Adenosine-induced chest pain in patients with silent and painful myocardiai ischaemia: another clue to the importance of generalized defective perception of painful stimuli as a cause of silent ischaemia

Abstract

Adenosine is formed from adenosine triphosphate within the ischaemic cells from where it is released into the coronary circulation. Adenosine exhibits several cardiovascular effects which tend to protect the ischaemic myocardium. Based on the observation that in healthy volunteers the intravenous infusion of adenosine produces angina-like chest pain, it has been recently proposed that another cardioprotective action of this substance could be provocation of angina. If this is the case adenosine should not produce chest pain in patients with silent ischaemia. To test this hypothesis we infused this substance intravenously at increasing doses of 50, 100, 150, 200, 250 and 300 μg kg⁻¹ min⁻¹ in eight patients with silent ischaemia (group A). All of them developed ST depression (1.8 ± 0.2 mm) during exercise testing and seven also during adenosine infusion (1.1 ± 0.8 mm).
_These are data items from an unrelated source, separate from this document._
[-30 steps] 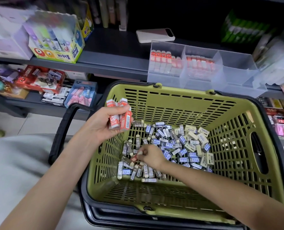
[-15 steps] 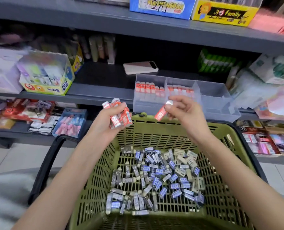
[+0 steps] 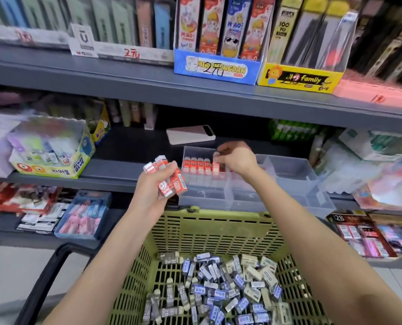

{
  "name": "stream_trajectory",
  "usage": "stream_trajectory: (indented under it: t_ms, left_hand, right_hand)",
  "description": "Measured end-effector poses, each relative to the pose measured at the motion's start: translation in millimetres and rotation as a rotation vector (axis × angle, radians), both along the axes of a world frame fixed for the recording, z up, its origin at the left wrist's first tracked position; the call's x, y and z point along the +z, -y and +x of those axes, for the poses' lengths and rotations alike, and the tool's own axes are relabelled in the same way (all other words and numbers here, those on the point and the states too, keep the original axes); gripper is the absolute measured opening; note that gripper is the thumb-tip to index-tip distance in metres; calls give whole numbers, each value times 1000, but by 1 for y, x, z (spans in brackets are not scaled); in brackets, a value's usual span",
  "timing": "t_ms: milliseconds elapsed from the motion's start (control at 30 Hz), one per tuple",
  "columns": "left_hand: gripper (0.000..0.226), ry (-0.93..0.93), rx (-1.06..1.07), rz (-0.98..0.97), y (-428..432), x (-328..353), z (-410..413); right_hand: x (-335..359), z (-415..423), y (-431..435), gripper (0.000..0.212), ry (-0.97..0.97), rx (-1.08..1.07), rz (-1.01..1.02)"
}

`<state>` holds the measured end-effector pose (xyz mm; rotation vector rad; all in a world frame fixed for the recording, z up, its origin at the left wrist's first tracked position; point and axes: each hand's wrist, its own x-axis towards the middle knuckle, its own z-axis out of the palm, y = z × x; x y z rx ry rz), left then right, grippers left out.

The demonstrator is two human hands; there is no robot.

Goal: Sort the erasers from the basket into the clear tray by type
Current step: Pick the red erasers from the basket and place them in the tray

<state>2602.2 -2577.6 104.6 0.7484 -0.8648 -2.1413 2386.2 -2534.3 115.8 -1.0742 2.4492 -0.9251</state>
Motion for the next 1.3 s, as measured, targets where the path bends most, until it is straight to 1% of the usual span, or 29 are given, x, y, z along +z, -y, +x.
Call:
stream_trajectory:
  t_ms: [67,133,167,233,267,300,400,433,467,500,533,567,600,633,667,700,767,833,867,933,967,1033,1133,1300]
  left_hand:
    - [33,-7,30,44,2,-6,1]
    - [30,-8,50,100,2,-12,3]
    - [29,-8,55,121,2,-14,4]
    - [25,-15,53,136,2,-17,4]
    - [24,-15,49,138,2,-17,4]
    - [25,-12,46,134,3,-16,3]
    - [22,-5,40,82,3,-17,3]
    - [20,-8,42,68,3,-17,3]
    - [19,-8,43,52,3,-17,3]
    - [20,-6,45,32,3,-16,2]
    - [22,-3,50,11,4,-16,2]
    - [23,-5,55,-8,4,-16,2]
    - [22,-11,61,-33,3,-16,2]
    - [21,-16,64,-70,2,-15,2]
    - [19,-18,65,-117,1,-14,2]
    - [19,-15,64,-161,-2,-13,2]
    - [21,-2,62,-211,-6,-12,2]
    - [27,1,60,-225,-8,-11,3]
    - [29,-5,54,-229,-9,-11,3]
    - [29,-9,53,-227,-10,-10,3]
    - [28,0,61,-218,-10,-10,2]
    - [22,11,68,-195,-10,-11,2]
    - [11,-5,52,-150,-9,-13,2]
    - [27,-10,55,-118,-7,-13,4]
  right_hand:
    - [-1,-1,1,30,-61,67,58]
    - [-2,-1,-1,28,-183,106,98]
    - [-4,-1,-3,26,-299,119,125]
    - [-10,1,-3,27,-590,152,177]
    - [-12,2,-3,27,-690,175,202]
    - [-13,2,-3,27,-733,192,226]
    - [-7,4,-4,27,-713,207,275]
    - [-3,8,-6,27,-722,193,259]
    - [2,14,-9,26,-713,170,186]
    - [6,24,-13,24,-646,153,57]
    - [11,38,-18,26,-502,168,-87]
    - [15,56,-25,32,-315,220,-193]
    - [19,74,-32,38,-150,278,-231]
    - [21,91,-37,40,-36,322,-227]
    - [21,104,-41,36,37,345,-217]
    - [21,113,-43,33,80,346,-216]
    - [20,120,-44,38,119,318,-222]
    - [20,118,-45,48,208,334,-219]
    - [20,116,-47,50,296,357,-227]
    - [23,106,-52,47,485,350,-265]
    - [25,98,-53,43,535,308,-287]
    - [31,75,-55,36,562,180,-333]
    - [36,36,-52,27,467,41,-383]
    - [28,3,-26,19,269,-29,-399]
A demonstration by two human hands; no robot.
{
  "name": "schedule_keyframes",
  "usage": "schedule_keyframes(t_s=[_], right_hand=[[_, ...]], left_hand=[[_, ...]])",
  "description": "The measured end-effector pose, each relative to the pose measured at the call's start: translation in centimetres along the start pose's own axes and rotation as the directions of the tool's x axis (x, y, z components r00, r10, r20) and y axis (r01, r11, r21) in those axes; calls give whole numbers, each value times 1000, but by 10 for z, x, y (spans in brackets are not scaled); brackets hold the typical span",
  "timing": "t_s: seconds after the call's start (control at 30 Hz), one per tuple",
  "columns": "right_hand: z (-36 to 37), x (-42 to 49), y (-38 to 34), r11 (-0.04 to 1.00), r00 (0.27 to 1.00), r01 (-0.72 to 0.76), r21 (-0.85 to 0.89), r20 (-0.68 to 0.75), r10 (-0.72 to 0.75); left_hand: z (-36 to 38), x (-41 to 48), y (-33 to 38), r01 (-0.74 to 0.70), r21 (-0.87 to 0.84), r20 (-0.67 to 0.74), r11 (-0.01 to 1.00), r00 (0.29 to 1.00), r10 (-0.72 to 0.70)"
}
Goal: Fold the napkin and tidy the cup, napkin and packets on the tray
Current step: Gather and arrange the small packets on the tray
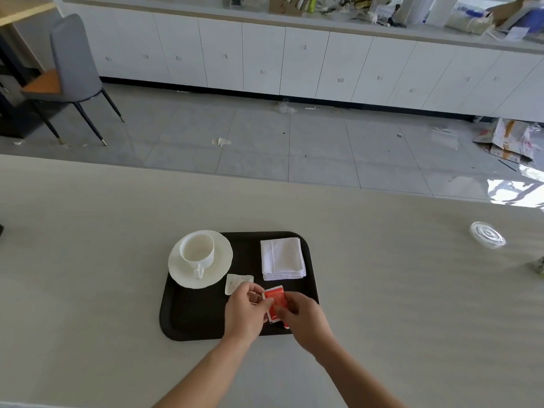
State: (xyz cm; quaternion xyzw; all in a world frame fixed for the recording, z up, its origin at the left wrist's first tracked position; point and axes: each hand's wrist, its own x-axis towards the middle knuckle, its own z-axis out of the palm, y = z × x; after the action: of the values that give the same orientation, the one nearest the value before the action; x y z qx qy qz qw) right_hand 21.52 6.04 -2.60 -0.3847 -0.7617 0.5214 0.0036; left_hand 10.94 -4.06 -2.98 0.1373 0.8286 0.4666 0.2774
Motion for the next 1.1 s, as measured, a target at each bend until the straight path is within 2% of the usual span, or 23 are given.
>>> schedule_keyframes(t_s=[0.07,0.1,0.13,0.2,0.27,0.3,0.37,0.4,0.5,0.57,0.7,0.77,1.0,1.1], right_hand=[[-3,2,-5,995,995,-50,85,-85,57],[-7,3,-5,996,984,-56,70,-162,67],[-12,3,-4,999,964,-42,-3,-262,40],[-19,3,3,959,891,44,-279,-423,-164],[-22,0,10,840,858,109,-531,-376,-349],[-19,-2,12,796,882,125,-593,-301,-363],[-9,-8,17,772,946,136,-621,-149,-287],[-5,-11,19,789,961,115,-603,-135,-243],[-7,-12,27,868,937,18,-496,-296,-188],[-15,-8,30,864,923,7,-503,-330,-199],[-20,2,29,763,965,45,-644,-170,-201],[-16,3,30,750,979,52,-659,-114,-168],[-12,5,31,824,979,6,-567,-166,-121],[-9,12,26,801,985,9,-599,-132,-110]], left_hand=[[1,3,1,-13,22,18,1000,1000,13],[-2,4,-3,-93,145,-7,985,995,95],[-6,6,-9,-200,314,-39,928,974,223],[-16,9,-25,-366,595,7,715,892,452],[-24,10,-37,-401,707,83,582,865,495],[-26,10,-42,-396,729,103,558,869,483],[-28,11,-46,-395,748,121,533,871,477],[-28,12,-47,-401,752,126,524,867,482],[-29,15,-46,-426,749,177,507,867,466],[-29,17,-46,-430,754,204,496,872,445],[-29,19,-46,-422,742,206,522,883,421],[-31,19,-46,-424,739,218,524,886,410],[-33,16,-43,-416,741,212,527,890,404],[-34,16,-41,-421,735,218,531,889,403]])
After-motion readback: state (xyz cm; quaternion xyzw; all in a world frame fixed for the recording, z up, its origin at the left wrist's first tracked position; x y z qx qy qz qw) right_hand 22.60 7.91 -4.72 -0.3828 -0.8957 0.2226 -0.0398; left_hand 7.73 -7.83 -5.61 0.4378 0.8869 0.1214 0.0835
However, none of the patients had chest pain during exercise while seven had chest pain during adenosine. We then infused adenosine in eight other patients (Group B) who had painful ischaemia and an exercise tolerance similar to that of Group A patients (time to 1 mm ST depression 8.6 ± 2.7 min and 8.4 ± 3 min, respectively, P = NS). Adenosine induced chest pain in all Group B patients. The time to pain onset during adenosine was similar in the two groups (9.3 ± 2.3 min in Group B and 12.4 ± 4.9 min in Group A). However, the severity of chest pain during adenosine both at its onset and at peak, assessed using a visual analogue scale, was greater in Group B than in Group A (26 ± 12 mm vs. 11 ± 10 mm, respectively, P < 0.06 and 67 ± 20 mm vs. 31 ± 30 mm, respectively, P < 0.05). Thus, the presence of chest pain during adenosine infusion in patients with silent ischaemia appears to suggest that adenosine-induced chest pain is unlikely to be entirely cardiac in origin. Furthermore, the dose of adenosine which induced chest pain was similar in patients with silent and with painful myocardial ischaemia confirming that adenosine-induced chest pain and the anginal pain during spontaneous myocardial ischaemia are probably mediated by different mechanisms. The greater severity of adenosine-induced chest pain in patients with painful myocardiai ischaemia compared with that in patients with silent ischaemia probably reflects the presence in the latters of a generalized defective perception of painful stimuli.